Section 54. Whoever is found in a public way or other public place, committing any offence or disorder set forth in sections fifty-three and fifty-three A, may be apprehended by a sheriff, deputy sheriff, constable or police officer or by any other person by the order of a magistrate or any of said officers, without a warrant and be kept in custody for not more than twenty-four hours, Sundays and legal holidays excepted, until he can be taken before a court or trial justice having jurisdiction of such offence.

FY2010 - SWM Outside Sections

I guess we are supposed to ask someone nicely if it is their first offense before we can lock up a guy going apesh*t at 3am?


----------



## OfficerObie59

WTF???

The whole point of a disorderly conduct/disturbing charge is so that the arrest effected quells the offensive condition at hand.

The first offense civil/second offense criminal is stupid, too. "Hey, ah, dispatch, can you run this guy? Try to find the imginary entry where he's gotten hit with a disorderly before. He's going apeshit calling other people cocksuckers and assholes and picking fights with the homeless wino; trying to see if I can hook him or not...."

Why am I not surprised? It'll be fun though; I suppose I'll just stand outside the Senate President's house and hold signs and yell and holler all night long about how the Quinn Bill shouldn't be cut.

There's some other stuff in there too, like making Operating w/o insurance a civil penalty as well:


> Civil Infraction III
> 
> *SECTION 41. *Section 34J of said chapter 90, as so appearing, is hereby amended by adding the following paragraph:-
> Notwithstanding any general or special law to the contrary, whoever violates this section and has not been previously determined responsible of or convicted therefore, or against whom a finding of delinquency or a finding of sufficient facts to support a conviction has not previously been rendered, on a complaint charging a violation of this section, shall be assessed a fine of not more than $500 and such violation shall be deemed a civil motor vehicle infraction*.*


----------



## Guest

Wow... Do these assholes have any ability to predict cause/effect relationships? I guess they are coming off their Question 2 victory toke, and figured they would just hit one out of the park. Add one more thing to my list of stuff I write to my rep about.


----------



## Guest

Answer your radio calls, do as little as possible, and make sure the people who demand you "do your job" instead of working paid details get their wish in the form of an "M" series citation.

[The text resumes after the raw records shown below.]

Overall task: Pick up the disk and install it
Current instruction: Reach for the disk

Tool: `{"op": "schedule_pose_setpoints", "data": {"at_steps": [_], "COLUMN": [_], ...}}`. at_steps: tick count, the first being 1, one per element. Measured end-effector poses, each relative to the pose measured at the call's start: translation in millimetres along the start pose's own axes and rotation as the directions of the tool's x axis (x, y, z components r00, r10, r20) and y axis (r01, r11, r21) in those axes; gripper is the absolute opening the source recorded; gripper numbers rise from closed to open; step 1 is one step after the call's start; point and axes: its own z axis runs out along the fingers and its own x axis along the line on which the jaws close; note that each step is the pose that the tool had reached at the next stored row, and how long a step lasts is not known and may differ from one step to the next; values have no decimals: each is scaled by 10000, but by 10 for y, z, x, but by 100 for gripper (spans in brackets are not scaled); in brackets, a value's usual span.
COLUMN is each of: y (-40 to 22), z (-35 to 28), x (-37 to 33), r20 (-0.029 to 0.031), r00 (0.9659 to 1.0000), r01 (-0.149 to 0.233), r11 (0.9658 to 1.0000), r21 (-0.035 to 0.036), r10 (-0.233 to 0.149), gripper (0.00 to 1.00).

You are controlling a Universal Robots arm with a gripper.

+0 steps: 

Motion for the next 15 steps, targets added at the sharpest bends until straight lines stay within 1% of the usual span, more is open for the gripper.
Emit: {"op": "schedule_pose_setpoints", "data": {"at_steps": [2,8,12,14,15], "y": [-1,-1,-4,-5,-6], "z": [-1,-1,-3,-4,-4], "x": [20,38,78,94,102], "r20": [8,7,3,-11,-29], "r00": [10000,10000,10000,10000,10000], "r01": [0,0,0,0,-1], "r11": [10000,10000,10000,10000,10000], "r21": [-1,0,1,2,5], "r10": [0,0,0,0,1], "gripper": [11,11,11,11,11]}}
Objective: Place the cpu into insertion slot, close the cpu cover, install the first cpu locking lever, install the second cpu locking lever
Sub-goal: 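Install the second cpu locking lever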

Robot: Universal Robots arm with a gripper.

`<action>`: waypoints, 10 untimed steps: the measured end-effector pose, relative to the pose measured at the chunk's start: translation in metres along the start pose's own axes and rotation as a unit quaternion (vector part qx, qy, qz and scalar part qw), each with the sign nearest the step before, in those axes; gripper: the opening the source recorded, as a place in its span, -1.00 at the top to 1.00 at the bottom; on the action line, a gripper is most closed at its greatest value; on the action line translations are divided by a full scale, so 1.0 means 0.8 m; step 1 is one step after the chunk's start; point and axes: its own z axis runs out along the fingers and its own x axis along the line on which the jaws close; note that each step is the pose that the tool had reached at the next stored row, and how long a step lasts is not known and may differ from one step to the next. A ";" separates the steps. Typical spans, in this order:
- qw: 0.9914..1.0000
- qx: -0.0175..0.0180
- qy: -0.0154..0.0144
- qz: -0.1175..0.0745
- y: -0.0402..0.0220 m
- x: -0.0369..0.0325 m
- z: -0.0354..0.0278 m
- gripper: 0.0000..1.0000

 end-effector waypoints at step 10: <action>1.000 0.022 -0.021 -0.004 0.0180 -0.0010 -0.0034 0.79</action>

Personally, I'm looking forward to seeing the look on the face of the first business manager I tell that I can't arrest the lunatic who's causing a disturbance in their place of business.

After the suspect refuses to show me their identification to process a criminal complaint, I will bid them a good day, and then leave. Nothing more to see here.

Thank the Massachusetts Legislature, sheeple.


----------



## Kem25

Has this crap already passed? It looks like they are trying to take away our ability to lock people on suspended licenses as well.


----------



## dcs2244

The lemmings voted for this, let them enjoy it. Naturally, the police will bear the brunt of the blame when things go south.


----------



## LGriffin

Just photocopy the new law and leave a stack for the desk officer to pass out at the window when they come in to complain. The college cops are going to have a great time when the punks get word of this "Don't tase me, bro" amendment.

Now, look at the bigger picture here, we took a huge cut in pay and between recent foolish decisions handed down by the SJC and the Legislature, it is clear that they don't want us to work. Pretty soon, Obama will try to take away our guns. I can only imagine that our brother and sister fallen officers are probably rolling over in their graves.

Christ, if I had an Escalade, satellite TV, a new gaming system and a fridge full of lobsters, I would think I was on welfare! WTF!


----------



## CJIS

This is going to work out real well.


----------



## Kem25

Massachusetts the state where a civil fine is the solution to every one of societies problems. With these nitwits making laws I can see why cops only live an average of five years after leaving the job.


----------



## Guest

I just hung up with a staffer for my state senator; in addition to pushing for full funding for the PCIP again, I also told him what complete insanity this cluster would be.


----------



## mikey742

Kem25 said:


> Massachusetts the state where a civil fine is the solution to every one of societies problems. With these nitwits making laws I can see why cops only live an average of five years after leaving the job.


Kem25

That is not the only solution they use you forgot about Taxes


----------



## 94c

CJIS said:


> This is going to work out real well.


Sure will. If you come across someone taking a fit on the sidewalk with a crowd gathering because, he is either off his meds or can't find his last bag of crack, then...

Go to your trunk. Pull out a lawnchair. Have a seat and watch the show.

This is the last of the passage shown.